Keyboard shortcuts

Press or to navigate between chapters

Press S or / to search in the book

Press ? to show this help

Press Esc to hide this help

Dynamic Mission Flow (Map Expansion, Sub-Maps, Phase Transitions)

Classic C&C missions — and especially OFP/ArmA missions — aren’t static. The map changes as you play: new areas reveal when objectives are completed, units enter building interiors for infiltration sequences, briefings fire between phases. Iron Curtain makes all of this first-class, scriptable, and editor-friendly.
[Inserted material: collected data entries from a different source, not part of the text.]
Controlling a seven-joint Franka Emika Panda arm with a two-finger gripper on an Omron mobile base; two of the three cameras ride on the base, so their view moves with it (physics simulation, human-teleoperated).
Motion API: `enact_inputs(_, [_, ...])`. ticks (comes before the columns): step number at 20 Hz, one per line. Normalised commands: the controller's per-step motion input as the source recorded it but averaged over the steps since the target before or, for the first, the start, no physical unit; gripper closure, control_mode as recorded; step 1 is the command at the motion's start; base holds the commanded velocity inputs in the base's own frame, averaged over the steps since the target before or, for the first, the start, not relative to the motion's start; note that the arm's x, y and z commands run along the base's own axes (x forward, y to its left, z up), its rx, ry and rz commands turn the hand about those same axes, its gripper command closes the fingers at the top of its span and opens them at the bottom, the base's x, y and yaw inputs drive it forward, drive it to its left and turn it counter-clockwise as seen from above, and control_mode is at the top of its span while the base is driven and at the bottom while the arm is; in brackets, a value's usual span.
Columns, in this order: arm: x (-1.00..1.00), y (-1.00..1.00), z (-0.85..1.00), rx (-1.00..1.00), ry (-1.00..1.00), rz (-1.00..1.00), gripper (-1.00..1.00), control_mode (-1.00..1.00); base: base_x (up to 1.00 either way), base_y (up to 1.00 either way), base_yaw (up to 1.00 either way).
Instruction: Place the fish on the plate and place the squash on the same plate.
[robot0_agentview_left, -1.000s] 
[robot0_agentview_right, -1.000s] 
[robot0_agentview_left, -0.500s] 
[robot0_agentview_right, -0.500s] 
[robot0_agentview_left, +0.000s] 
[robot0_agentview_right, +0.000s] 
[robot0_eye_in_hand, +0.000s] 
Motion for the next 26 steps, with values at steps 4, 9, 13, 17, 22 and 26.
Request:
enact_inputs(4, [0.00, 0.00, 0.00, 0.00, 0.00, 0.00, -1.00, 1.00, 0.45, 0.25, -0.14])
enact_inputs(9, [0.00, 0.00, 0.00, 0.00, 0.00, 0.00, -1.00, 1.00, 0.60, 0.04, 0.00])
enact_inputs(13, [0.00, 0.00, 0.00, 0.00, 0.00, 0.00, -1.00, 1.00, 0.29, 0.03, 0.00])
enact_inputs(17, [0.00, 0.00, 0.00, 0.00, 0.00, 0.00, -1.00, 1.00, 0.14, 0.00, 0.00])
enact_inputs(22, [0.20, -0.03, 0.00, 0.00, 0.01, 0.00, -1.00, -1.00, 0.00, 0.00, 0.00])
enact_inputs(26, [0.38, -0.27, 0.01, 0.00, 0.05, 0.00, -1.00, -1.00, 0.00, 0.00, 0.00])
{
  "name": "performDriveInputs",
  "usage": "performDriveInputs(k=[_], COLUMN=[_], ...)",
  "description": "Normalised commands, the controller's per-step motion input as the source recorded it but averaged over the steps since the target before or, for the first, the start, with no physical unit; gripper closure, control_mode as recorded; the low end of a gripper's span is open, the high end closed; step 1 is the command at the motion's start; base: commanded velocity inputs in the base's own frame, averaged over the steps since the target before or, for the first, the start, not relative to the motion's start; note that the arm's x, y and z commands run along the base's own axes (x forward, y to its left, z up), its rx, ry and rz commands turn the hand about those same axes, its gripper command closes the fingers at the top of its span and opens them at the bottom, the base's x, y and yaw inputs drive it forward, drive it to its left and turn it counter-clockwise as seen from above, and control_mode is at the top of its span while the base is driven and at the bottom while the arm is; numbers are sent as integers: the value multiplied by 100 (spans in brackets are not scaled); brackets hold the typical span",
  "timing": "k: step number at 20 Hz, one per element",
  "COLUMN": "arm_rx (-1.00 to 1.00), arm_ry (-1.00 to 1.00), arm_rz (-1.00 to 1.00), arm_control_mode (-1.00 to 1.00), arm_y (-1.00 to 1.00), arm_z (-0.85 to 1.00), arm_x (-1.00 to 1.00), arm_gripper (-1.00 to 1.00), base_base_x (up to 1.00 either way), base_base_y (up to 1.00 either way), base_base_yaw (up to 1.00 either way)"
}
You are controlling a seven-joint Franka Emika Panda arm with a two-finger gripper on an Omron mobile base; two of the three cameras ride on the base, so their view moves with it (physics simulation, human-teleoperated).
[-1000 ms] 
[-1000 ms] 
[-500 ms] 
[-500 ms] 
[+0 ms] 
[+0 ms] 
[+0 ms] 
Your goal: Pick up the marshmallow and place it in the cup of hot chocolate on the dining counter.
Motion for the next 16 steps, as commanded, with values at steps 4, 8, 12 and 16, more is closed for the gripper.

Three interconnected systems:

  1. Map Layers — named groups of terrain, entities, and triggers that activate/deactivate at runtime. The map expansion primitive.
  2. Sub-Map Transitions — enter a building or structure, transition to an interior map, complete objectives, return to the parent map.
  3. Phase Briefings — mid-mission cutscenes and briefings that bridge expansion phases (builds on the existing video_playback and scripted_scene templates).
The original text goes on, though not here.